I would like to calculate monthly non-cumulative subtotals for my data frame (df).
"date" "id" "change"
2010-01-01 1 NA
2010-01-07 2 3
2010-01-15 2 -1
2010-02-01 1 NA
2010-02-04 2 7
2010-02-22 2 -2
2010-02-26 2 4
2010-03-01 1 NA
2010-03-14 2 -4
2010-04-01 1 NA
A new period starts at the first day of a new month. The column "id" serves as a grouping variable for the beginning of a new period (==1) and observations within a period (==2). The goal is to sum up all changes within a month and then restart at 0 for the next period.

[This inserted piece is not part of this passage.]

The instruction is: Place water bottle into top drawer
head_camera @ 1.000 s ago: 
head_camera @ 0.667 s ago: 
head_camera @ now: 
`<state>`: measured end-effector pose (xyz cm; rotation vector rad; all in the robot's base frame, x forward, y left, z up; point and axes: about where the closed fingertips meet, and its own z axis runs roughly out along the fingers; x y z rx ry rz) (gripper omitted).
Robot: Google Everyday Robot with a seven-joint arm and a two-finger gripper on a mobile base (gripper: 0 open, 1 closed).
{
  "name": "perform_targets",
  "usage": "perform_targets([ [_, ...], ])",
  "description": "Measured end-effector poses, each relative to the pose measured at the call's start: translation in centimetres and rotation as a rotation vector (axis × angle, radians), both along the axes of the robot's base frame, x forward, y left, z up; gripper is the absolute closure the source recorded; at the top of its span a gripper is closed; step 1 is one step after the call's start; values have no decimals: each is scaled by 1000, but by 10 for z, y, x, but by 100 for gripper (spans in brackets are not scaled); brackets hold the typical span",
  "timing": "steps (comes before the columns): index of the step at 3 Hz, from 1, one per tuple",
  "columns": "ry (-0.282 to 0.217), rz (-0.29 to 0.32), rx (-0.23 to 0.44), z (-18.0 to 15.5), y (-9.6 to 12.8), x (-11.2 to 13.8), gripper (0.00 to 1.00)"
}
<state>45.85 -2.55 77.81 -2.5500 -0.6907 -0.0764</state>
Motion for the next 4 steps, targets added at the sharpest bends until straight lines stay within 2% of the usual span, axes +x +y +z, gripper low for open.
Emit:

The output should be stored in an additional column of df.
Here a reproducible example for my data frame:
require(dplyr)
require(tidyr)
require(lubridate)
date <- ymd(c("2010-01-01","2010-01-07","2010-01-15","2010-02-01","2010-02-04","2010-02-22","2010-02-26","2010-03-01","2010-03-14","2010-04-01"))
df <- data.frame(date)
df$id <- as.numeric((c(1,2,2,1,2,2,2,1,2,1)))

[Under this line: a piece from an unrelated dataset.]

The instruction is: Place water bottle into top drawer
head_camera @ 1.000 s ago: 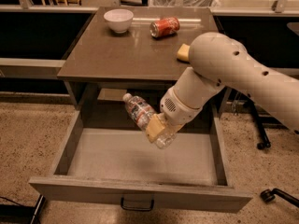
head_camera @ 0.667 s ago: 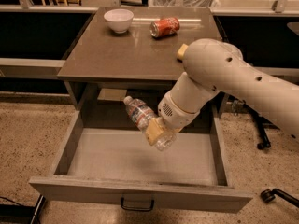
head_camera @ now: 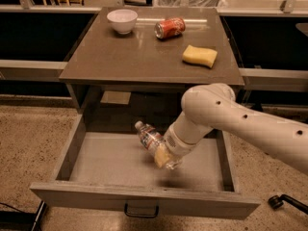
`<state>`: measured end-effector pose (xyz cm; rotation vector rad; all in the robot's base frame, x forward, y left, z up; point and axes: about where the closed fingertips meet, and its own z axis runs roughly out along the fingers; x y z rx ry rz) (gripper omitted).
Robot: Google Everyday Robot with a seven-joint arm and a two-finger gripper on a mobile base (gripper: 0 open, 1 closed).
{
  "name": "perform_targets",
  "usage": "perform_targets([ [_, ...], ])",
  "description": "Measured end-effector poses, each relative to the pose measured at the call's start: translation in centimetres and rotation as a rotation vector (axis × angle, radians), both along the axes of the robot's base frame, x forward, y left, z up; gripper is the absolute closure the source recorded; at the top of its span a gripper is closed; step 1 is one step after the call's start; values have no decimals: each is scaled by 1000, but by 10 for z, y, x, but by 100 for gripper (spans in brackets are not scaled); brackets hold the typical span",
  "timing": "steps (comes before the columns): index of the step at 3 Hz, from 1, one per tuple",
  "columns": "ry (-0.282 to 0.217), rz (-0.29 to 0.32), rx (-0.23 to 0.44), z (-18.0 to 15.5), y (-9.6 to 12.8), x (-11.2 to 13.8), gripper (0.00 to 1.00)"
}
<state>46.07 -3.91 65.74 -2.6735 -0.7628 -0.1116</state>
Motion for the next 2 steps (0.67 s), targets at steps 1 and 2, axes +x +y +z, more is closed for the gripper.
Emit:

df$change <- c(NA,3,-1,NA,7,-2,4,NA,-4,NA)
What i have tried to do:
df <- df %>%
group_by(id) %>%
mutate(total = cumsum(change)) %>%
ungroup() %>%
fill(total, .direction = "down") %>%
filter(id == 1)
Which leads to this output:
"date" "id" "change" "total"
2010-01-01 1 NA NA
2010-02-01 1 NA 2
2010-03-01 1 NA 11
2010-04-01 1 NA 7
The problem lies with the function cumsum, which accumulates all the preceding values from a group and does not restart at 0 for a new period.

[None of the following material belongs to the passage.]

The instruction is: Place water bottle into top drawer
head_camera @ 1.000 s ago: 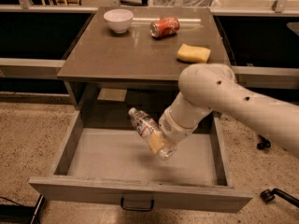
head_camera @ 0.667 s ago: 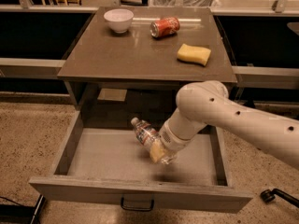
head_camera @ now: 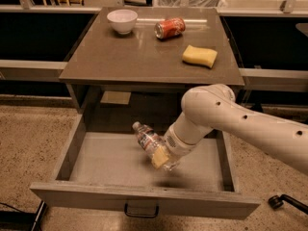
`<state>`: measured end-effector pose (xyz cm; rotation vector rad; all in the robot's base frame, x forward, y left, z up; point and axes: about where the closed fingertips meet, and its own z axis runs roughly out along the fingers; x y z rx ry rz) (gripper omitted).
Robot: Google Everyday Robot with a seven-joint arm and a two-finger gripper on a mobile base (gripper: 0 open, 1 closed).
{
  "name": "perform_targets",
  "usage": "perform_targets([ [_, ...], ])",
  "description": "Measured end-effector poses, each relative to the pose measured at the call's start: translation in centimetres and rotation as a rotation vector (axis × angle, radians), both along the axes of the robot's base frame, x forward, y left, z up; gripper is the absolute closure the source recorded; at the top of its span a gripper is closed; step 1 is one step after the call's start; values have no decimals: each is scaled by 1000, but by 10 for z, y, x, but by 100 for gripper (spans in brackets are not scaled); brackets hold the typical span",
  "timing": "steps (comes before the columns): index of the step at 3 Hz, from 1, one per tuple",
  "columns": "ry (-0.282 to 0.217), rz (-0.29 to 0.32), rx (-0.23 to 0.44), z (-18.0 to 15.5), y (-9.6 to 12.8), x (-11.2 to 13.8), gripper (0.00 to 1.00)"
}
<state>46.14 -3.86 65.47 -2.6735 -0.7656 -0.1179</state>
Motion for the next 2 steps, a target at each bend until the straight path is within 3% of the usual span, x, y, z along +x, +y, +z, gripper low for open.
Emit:
perform_targets([
  [1,0,0,0,0,0,0,13],
  [2,0,0,0,0,0,0,0],
])
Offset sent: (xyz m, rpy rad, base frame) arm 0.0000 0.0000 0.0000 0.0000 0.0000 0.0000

The desired output looks like this:
"date" "id" "change" "total"
2010-01-01 1 NA NA
2010-02-01 1 NA 2
2010-03-01 1 NA 9
2010-04-01 1 NA -4
The rows with "id" ==1 show the sum of changes for all preceding columns with "id" ==2, restarting at 0 for every period. Does there exist a specific command for this type of problem? Could anyone provide a corrected alternative to the code above?